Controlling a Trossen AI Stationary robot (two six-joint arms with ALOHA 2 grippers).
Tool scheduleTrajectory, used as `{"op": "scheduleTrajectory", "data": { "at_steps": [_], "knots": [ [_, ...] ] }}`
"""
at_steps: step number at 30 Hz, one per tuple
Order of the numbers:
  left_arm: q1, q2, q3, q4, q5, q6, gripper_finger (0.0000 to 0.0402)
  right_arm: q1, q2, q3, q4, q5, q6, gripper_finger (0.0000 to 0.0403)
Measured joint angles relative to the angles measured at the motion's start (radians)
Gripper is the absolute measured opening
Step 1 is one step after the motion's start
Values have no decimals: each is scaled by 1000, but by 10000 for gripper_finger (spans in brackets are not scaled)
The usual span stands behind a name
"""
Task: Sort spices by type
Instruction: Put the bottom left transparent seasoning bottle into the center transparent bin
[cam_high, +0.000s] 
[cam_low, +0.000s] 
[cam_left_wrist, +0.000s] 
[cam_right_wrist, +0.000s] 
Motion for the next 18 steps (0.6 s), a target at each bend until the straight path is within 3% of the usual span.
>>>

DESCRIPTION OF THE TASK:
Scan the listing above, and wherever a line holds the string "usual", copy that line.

RESPONSE:
The usual span stands behind a name
Motion for the next 18 steps (0.6 s), a target at each bend until the straight path is within 3% of the usual span.

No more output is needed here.